DE L’EXIL ET DE LA PROTECTION ACCORDÉS PAR L’AES À L’OPPOSANT IVOIRIEN SORO GUILLAUME : QUELLE LECTURE AU REGARD DES DIFFÉRENDS ENTRE ÉTATS ?
𝙋𝙖𝙧 𝘼𝙂𝘼 𝘿𝙚𝙞 𝙇𝙞𝙗𝙚𝙧𝙩𝙖

Ces dernières années, des informations distillées dans certains médias ivoiriens et sur les réseaux sociaux laissent croire à une certaine haine des citoyens de l’AES pour la Côte d’Ivoire. Mais l’accueil et la protection accordés à l’opposant ivoirien Guillaume SORO sur les fraternelles et hospitalières terres de l’AES depuis des années, bat en brèche ces affirmations.
Guillaume Soro, bénéficiaire du djatigui-ya.
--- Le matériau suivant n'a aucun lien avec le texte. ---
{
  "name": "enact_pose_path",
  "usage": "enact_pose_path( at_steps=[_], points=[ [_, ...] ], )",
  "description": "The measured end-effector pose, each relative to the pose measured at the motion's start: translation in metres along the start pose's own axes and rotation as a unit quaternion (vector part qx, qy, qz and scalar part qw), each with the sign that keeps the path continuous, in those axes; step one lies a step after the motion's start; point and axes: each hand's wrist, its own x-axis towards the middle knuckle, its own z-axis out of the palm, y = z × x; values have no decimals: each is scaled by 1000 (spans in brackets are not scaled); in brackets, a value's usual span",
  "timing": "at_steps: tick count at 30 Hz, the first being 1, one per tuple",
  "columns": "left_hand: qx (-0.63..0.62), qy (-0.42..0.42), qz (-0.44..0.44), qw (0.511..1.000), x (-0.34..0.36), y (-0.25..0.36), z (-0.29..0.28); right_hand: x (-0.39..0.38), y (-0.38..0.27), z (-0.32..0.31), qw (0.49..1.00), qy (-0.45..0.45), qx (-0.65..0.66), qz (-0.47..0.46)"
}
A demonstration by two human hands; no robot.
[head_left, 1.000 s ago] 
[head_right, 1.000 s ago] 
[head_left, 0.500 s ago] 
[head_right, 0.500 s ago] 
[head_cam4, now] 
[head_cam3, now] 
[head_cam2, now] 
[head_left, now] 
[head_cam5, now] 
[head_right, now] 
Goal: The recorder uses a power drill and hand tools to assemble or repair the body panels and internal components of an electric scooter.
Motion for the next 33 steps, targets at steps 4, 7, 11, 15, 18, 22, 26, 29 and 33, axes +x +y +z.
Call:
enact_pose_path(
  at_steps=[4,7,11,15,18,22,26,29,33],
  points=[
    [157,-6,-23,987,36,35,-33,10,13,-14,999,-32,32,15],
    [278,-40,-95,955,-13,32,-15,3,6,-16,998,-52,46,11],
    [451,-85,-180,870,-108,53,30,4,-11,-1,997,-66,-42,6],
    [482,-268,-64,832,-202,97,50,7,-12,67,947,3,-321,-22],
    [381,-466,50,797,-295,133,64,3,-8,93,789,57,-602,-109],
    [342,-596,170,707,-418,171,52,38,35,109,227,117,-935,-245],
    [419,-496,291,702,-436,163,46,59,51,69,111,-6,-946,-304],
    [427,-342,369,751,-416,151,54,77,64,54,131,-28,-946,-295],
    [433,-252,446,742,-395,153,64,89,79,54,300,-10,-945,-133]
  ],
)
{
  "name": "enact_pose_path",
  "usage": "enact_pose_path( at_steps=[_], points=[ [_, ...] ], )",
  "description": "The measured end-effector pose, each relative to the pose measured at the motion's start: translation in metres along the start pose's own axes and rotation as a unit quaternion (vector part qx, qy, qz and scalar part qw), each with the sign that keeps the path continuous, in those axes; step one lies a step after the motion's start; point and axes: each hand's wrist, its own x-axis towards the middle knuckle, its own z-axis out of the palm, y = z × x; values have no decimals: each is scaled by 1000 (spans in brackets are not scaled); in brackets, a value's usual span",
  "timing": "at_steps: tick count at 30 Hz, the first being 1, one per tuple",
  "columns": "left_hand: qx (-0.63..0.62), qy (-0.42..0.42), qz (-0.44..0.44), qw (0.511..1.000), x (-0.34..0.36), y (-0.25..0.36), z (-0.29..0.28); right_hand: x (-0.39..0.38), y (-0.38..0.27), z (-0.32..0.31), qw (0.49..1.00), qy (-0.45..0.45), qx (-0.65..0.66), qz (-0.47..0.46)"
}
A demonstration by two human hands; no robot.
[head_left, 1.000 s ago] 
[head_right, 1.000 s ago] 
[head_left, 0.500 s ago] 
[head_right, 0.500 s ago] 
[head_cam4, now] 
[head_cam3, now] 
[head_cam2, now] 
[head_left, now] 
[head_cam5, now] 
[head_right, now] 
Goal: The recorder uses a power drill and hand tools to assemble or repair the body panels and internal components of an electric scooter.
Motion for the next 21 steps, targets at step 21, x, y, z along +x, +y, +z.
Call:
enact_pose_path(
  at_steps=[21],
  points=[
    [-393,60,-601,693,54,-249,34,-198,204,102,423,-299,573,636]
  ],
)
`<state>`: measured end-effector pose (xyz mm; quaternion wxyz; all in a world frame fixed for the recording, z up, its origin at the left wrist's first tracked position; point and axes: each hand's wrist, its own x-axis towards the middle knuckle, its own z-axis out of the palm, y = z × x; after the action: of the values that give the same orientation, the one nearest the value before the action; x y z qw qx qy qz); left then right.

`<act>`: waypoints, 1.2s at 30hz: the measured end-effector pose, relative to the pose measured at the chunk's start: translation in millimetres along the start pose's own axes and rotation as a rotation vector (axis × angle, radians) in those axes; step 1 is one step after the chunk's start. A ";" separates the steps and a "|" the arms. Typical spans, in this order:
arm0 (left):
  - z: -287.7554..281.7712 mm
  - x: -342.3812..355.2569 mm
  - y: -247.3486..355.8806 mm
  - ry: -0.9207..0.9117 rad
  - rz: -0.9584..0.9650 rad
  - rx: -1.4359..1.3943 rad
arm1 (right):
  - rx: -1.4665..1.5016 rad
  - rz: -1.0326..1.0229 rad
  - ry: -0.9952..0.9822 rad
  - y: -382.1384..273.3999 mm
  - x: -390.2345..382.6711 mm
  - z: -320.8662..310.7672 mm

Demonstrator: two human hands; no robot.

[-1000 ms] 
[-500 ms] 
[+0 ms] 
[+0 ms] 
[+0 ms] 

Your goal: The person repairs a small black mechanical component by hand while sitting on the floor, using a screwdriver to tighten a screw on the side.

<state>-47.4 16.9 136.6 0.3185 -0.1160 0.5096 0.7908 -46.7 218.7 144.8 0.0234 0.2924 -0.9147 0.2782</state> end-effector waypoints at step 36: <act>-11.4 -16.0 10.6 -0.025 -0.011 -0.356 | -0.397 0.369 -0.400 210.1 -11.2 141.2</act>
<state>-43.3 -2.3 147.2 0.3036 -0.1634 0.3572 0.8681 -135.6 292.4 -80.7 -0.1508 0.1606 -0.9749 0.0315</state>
Ce qui prime avant tout dans la culture africaine, c’est la fraternité, l’hospitalité. La présence de l’opposant Guillaume SORO, ancienne haute autorité de l’État ivoirien dans l’espace sahélien, accueilli par les différentes autorités de transition et par leurs peuples, est la preuve du respect et de l’amour qu’ils ont pour la Côte d’Ivoire et ses ressortissants. Aussi, cela devrait traduire l’excellence des relations fraternelles historiques entre ces pays et la Côte d’Ivoire. Guillaume Kigbafori Soro, politique ivoirien, ancien Premier ministre et ancien Président de l’Assemblée nationale, aujourd’hui hôte de marque des autorités de l’AES, sait mieux que quiconque, le respect, la considération et l’hospitalité du Sahel, ces valeurs dont il est bénéficiaire depuis des années et qui sont consubstantielles à la culture malienne du « djatigui-ya. »
Ce qui unit les Peuples, plus fort que ce qui divise les dirigeants.
Les différends ces dernières années dans les relations entre officiels, tiennent à des orientations différentes dans la gestion des États. Les dirigeants révolutionnaires de l’AES accusent régulièrement le dirigeant ivoirien de déstabilisation pour le compte du néo-colon français. Accusations portées au regard des informations reçues de leurs services de renseignements réputés efficaces. Il faut souligner à toutes fins utiles que ces accusations impliquent les officiels ivoiriens et non le Peuple ivoirien tout aussi ouvert et hospitalier vis-à-vis des peuples frères du Sahel. Comme pour dire que ce qui unit les Peuples est plus fort que ce qui divise les dirigeants.
De la nécessaire exemplarité des dirigeants.
Aucune animosité n’existant entre les peuples, il est plus que nécessaire que l’attitude de ceux qui incarnent les États, qui les dirigent, soit tout simplement exemplaires. Le respect mutuel entre homologues repose sur la confiance. Et la confiance repose sur des actes concrets de bon voisinage et surtout de respect scrupuleux de la souveraineté de chaque pays.